There has always been something slightly entrancing about pulling down the zipper of a nylon tent and slowly watching the flap of the door drop as your recently awakened eyes attempt to center on the beauty that, while you were in your slumber, you had forgotten you were surrounded by. Your eyes pierce the fog that has been hugging the river so tightly that you almost have to convince it to let go. You allow them to start focusing on the moss that is blanketing the river bank. Moss that could resemble an evergreen bud, so bright that is makes the water almost seem off in color as it roars down the canyon. It has always been moments like this that have melted my soul, like fresh snow melting in a warm pot. It is moments like this that remind me that fishing is life and the only life I can see myself living.
I’ll throw an extra layer on before I step out of the tent. Being surrounded by a dome of cedar branches, praying one of them doesn’t let go of a single drop of dew on a chilly morning because I know it will aim itself perfectly down the back of my collar and feel like an arrow has just notched itself into me. Letting the coffee percolate, I walk to the water to see what the flows are doing. I check the skies and the color of the water. In my mind I run through the sections of river I fished the day before and go over my mental notes of which flies worked and which did not. Then start doing the math problem in my head of all these factors so I can line up where I will put my first cast that day and what I will be throwing into the current.

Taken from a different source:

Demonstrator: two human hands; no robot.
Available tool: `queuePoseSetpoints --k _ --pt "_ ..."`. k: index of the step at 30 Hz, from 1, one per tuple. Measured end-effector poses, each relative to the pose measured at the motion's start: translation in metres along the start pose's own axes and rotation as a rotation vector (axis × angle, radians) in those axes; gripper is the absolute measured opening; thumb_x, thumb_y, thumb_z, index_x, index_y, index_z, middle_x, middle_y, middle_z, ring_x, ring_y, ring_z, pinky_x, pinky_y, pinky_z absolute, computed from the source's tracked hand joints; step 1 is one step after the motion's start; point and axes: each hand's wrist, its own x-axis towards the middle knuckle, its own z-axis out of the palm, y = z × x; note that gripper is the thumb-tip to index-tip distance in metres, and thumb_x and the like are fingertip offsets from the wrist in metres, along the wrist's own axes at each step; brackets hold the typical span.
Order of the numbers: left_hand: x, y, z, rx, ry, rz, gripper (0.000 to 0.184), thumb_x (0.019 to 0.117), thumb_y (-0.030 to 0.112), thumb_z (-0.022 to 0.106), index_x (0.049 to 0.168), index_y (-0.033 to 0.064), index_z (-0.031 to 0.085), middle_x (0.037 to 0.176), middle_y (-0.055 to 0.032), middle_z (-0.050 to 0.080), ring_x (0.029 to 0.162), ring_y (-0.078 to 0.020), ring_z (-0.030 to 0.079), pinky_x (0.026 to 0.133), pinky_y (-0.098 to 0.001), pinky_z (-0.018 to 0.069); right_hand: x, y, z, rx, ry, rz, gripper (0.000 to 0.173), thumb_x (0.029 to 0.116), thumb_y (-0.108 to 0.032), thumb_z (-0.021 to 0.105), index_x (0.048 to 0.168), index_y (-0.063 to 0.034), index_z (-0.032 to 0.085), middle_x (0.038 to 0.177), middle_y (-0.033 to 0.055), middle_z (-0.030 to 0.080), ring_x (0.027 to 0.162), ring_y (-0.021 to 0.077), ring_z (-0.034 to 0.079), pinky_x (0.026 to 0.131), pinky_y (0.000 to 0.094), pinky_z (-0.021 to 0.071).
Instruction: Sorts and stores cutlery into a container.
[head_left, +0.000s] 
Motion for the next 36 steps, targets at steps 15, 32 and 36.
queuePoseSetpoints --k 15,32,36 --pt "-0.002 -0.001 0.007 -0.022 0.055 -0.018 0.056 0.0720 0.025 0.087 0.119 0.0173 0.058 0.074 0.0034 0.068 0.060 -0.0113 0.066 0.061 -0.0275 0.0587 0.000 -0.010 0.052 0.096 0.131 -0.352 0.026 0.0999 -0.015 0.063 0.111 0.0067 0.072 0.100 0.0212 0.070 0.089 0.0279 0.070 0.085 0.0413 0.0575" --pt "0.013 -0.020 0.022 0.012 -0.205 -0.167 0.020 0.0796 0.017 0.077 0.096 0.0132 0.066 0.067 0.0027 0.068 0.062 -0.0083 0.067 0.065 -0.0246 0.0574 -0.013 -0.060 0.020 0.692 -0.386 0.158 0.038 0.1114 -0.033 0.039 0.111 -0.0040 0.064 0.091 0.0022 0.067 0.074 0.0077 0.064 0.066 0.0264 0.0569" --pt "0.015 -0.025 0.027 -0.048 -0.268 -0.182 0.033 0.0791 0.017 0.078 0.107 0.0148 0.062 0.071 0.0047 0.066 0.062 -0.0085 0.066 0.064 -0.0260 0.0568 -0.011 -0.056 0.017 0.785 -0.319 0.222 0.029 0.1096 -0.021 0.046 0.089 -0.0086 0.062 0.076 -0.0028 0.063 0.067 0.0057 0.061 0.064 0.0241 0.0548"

It’s mornings like these that my wading boots are frozen solid and are giving the term iced over a whole new meaning. I often boil water after the coffee is done so I can avoid putting them in an equally chilly river to thaw themselves out. I have fallen in love with a piping hot pair of boots before I hit the first run of the day. Sometimes that first run is right at camp and my line has already been in the water before I have even rubbed the sleep out of my eyes. Being constantly surrounded by the men who dominate this sport, I have found that my early bird tendencies can be very fruitful at times. The swing, step, repeat through the entire hole before anyone else has gotten up for the day is quite gratifying, whether the “Fish Gods” produce for you or not.

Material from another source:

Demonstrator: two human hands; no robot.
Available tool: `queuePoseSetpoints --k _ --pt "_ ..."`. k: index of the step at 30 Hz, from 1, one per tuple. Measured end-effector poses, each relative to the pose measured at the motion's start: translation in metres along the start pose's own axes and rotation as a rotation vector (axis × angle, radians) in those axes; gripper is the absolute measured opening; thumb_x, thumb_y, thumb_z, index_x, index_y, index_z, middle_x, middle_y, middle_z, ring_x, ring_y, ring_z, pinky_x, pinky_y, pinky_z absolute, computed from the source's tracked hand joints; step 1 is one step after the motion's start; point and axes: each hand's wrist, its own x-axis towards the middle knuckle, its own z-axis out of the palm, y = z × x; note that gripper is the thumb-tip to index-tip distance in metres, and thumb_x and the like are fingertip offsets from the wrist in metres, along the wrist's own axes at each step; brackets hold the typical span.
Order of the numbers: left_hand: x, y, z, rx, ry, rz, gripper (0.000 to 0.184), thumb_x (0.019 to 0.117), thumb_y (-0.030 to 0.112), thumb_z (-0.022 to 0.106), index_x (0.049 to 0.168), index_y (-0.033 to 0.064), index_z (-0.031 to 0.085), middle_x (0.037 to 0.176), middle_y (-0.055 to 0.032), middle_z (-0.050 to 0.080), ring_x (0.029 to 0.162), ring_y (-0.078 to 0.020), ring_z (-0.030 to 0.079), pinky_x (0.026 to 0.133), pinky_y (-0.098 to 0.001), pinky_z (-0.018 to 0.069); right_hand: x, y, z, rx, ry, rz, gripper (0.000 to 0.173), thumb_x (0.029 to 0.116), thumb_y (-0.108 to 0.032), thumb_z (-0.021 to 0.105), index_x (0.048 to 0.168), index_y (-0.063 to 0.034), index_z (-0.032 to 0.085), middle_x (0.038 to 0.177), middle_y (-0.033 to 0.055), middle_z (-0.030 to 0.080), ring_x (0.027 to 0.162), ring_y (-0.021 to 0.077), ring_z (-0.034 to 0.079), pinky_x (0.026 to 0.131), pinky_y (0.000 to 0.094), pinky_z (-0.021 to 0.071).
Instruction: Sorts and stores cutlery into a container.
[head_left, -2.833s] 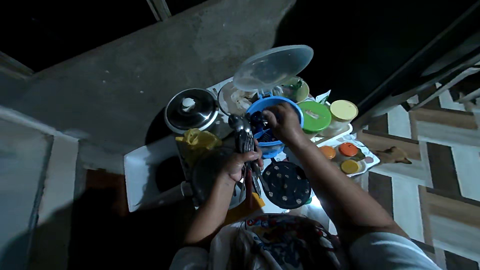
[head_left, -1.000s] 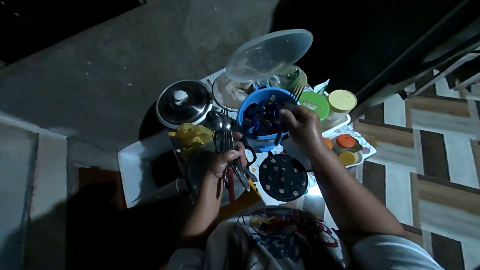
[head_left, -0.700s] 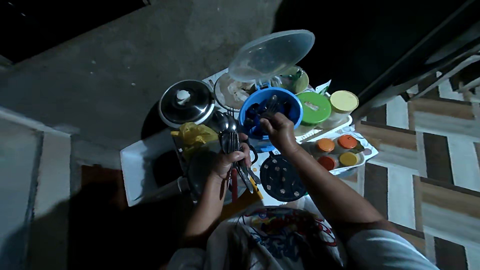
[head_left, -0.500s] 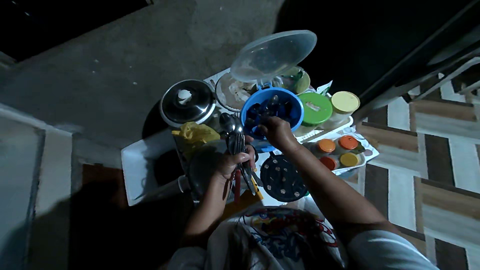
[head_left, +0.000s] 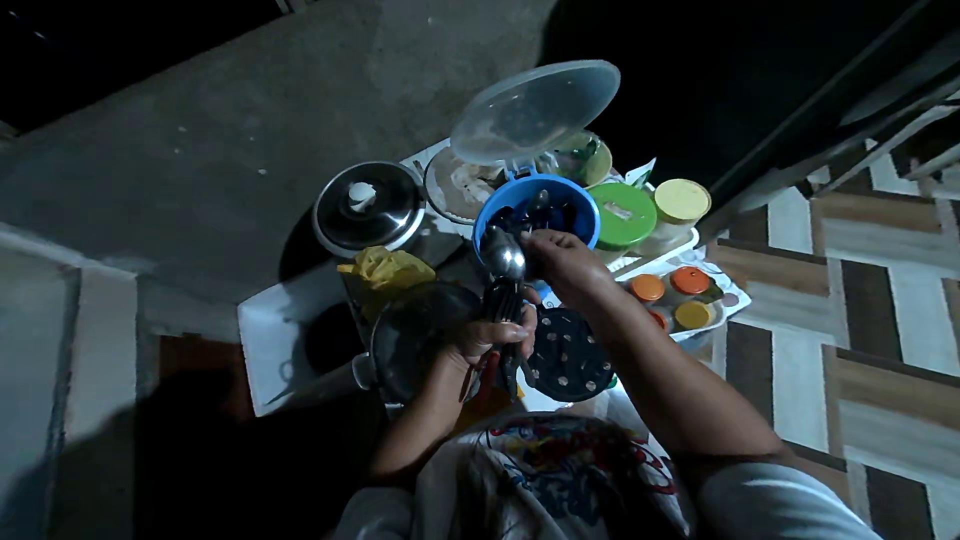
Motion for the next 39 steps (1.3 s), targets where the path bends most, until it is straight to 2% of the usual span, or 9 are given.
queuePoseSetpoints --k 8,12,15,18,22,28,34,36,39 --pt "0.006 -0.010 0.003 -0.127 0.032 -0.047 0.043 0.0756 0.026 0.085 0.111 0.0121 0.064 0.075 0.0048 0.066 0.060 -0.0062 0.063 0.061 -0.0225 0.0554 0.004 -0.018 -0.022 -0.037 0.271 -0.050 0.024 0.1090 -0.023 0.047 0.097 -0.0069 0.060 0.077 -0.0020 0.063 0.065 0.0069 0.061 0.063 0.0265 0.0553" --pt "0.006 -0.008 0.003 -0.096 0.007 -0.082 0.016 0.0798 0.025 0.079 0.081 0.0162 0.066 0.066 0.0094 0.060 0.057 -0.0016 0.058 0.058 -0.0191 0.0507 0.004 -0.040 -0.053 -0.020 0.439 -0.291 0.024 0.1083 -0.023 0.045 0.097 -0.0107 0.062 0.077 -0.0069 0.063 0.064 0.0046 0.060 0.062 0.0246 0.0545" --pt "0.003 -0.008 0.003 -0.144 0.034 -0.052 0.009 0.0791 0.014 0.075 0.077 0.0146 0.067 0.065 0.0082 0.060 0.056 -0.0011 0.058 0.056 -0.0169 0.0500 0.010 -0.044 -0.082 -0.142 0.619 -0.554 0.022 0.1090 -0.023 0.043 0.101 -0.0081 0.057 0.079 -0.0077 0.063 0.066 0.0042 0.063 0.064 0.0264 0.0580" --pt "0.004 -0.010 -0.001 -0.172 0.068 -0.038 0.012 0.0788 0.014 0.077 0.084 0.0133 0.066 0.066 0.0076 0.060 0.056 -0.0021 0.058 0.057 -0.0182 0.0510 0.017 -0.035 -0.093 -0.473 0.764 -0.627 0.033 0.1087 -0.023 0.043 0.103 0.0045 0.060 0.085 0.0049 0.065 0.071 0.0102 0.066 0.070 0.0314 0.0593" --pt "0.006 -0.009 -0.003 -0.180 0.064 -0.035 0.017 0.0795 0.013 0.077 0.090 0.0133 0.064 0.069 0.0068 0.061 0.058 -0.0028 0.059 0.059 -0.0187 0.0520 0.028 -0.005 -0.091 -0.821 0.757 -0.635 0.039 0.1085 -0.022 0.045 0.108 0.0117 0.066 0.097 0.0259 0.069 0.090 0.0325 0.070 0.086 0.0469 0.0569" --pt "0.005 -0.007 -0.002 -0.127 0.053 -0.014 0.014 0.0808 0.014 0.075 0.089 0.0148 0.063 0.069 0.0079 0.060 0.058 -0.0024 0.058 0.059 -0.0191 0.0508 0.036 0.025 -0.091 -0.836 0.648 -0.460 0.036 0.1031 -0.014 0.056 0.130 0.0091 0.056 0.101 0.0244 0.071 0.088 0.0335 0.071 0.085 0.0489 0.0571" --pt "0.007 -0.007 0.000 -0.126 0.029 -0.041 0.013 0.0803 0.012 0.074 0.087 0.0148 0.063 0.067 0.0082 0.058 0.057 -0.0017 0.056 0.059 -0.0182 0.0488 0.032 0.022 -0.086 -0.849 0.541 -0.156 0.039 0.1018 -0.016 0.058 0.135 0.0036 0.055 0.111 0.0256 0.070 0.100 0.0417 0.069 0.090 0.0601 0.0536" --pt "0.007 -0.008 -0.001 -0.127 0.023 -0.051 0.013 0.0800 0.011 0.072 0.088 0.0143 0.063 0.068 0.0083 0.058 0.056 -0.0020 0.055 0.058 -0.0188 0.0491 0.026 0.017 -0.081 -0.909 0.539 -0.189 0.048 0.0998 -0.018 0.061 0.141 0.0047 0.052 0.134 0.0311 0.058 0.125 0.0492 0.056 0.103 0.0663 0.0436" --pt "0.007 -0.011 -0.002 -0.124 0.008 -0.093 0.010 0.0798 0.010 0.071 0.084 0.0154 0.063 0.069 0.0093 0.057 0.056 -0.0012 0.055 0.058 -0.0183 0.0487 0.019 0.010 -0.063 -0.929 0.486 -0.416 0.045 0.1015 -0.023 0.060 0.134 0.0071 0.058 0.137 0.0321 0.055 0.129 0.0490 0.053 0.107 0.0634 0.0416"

Loading the gear for the day, the rods, the dogs and shoveling bacon in my mouth while piling into a fleet of trucks could quite possibly compare to the feeling a professional football player gets right before he takes the field for his first Super Bowl game. The adrenaline that gets my heart pumping as I drive on the wrong side of the road so I can read water and pick out the best spot for a swing is like no other. Spotting good water, some that you may have fished for years and have given a nickname to, or new water, that you will read like a map and decipher every inch of its legend before you leave its flows – gives me the feels more than watching my dogs get excited when I bring out the kiddy pool for them in the summer.
The ultimate feeling though is the tug, the pursuit the fish has just embarked on, sometimes slight at first or maybe it was a full head turn of a smash on my fly. For some reason I have always been a quiet one when I have something on the hook. And as I’m bending down at the bank to tail a Steelhead, Brown, Bull trout or Cutty, my surroundings become silent and I am alone with my thoughts, no matter how loud the river is or the guys praising my catch may be. It is always in this moment that I am again reminded that fishing is life and is honestly the only life that I ever want to live.